Your answer must be an exact copy of the records, with no pictures included.

··· Exercise input

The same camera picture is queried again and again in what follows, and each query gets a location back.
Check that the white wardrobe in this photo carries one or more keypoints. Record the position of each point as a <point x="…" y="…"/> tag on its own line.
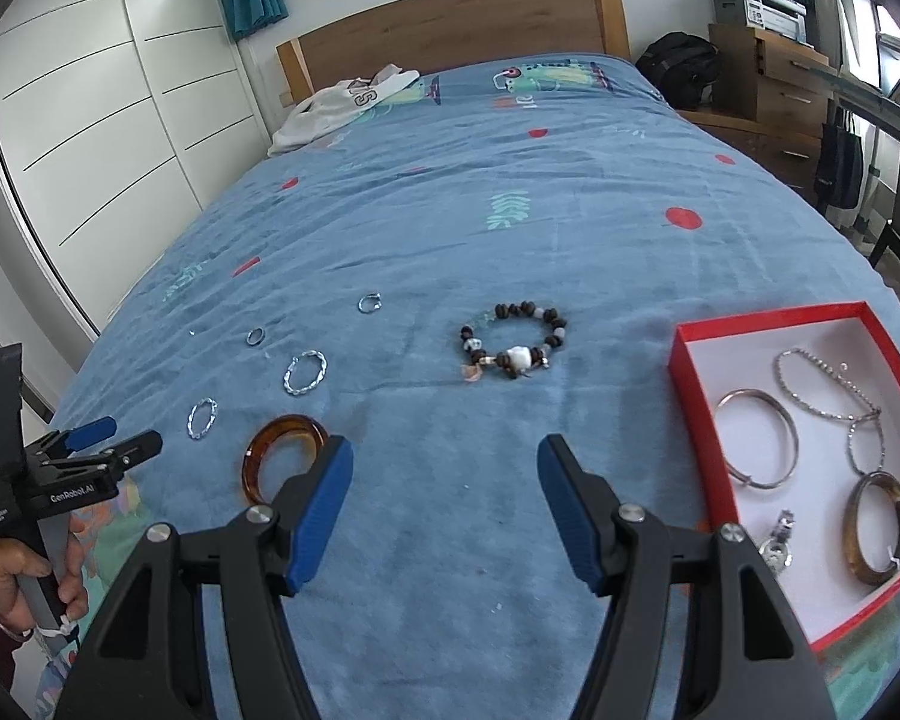
<point x="120" y="90"/>

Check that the person's left hand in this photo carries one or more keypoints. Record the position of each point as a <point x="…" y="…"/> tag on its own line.
<point x="0" y="577"/>

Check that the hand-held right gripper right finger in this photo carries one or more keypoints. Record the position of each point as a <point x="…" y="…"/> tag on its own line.
<point x="570" y="517"/>

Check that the plain silver bangle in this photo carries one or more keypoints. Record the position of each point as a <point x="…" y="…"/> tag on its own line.
<point x="754" y="394"/>

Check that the black hanging bag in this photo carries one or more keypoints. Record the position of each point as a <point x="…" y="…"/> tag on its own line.
<point x="840" y="165"/>

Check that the blue printed blanket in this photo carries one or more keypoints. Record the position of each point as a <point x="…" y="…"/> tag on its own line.
<point x="457" y="225"/>

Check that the thin gold wrist bangle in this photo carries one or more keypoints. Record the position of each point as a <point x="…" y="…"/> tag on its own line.
<point x="16" y="634"/>

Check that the wooden drawer cabinet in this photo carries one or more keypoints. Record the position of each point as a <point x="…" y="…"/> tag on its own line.
<point x="787" y="90"/>

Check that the wooden headboard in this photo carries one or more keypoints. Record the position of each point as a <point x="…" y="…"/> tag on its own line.
<point x="457" y="30"/>

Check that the white garment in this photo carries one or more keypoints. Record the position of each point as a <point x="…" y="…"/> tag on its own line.
<point x="330" y="109"/>

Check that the white printer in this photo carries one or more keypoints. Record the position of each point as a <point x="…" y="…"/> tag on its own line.
<point x="757" y="7"/>

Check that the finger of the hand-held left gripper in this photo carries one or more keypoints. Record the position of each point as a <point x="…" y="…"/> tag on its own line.
<point x="91" y="431"/>
<point x="136" y="447"/>

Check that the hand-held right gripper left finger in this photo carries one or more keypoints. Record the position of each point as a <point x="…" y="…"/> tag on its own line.
<point x="319" y="517"/>

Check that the black backpack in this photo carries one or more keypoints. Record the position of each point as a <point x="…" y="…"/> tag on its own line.
<point x="675" y="71"/>

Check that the red jewelry box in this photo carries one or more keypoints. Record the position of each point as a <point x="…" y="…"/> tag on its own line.
<point x="742" y="360"/>

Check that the amber bangle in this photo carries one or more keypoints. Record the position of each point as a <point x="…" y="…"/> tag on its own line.
<point x="259" y="465"/>

······

### Solution to this problem
The same camera picture is queried again and again in what follows, and each query gets a location back.
Check that the white wardrobe in this photo carries one or more keypoints. Record the position of each point as a <point x="…" y="…"/> tag on its own line.
<point x="120" y="90"/>

Check that the person's left hand in this photo carries one or more keypoints. Record the position of each point as a <point x="…" y="…"/> tag on its own line.
<point x="0" y="577"/>

Check that the hand-held right gripper right finger in this photo carries one or more keypoints. Record the position of each point as a <point x="…" y="…"/> tag on its own line.
<point x="570" y="517"/>

Check that the plain silver bangle in this photo carries one or more keypoints. Record the position of each point as a <point x="…" y="…"/> tag on its own line.
<point x="754" y="394"/>

Check that the black hanging bag in this photo carries one or more keypoints. Record the position of each point as a <point x="…" y="…"/> tag on its own line.
<point x="840" y="165"/>

Check that the blue printed blanket in this photo carries one or more keypoints. Record the position of each point as a <point x="…" y="…"/> tag on its own line.
<point x="457" y="225"/>

Check that the thin gold wrist bangle in this photo carries one or more keypoints. Record the position of each point as a <point x="…" y="…"/> tag on its own line.
<point x="16" y="634"/>

Check that the wooden drawer cabinet in this photo carries one or more keypoints. Record the position of each point as a <point x="…" y="…"/> tag on its own line.
<point x="787" y="90"/>

Check that the wooden headboard in this photo carries one or more keypoints. Record the position of each point as a <point x="…" y="…"/> tag on its own line.
<point x="457" y="30"/>

Check that the white garment in this photo carries one or more keypoints. Record the position of each point as a <point x="…" y="…"/> tag on its own line.
<point x="330" y="109"/>

Check that the white printer in this photo carries one or more keypoints. Record the position of each point as a <point x="…" y="…"/> tag on its own line.
<point x="757" y="7"/>

Check that the finger of the hand-held left gripper in this photo carries one or more keypoints. Record the position of each point as a <point x="…" y="…"/> tag on its own line.
<point x="91" y="431"/>
<point x="136" y="447"/>

Check that the hand-held right gripper left finger in this photo carries one or more keypoints. Record the position of each point as a <point x="…" y="…"/> tag on its own line.
<point x="319" y="517"/>

Check that the black backpack in this photo carries one or more keypoints. Record the position of each point as a <point x="…" y="…"/> tag on its own line.
<point x="675" y="71"/>

Check that the red jewelry box in this photo carries one or more keypoints. Record the position of each point as a <point x="…" y="…"/> tag on its own line.
<point x="742" y="360"/>

Check that the amber bangle in this photo carries one or more keypoints. Record the position of each point as a <point x="…" y="…"/> tag on its own line.
<point x="259" y="465"/>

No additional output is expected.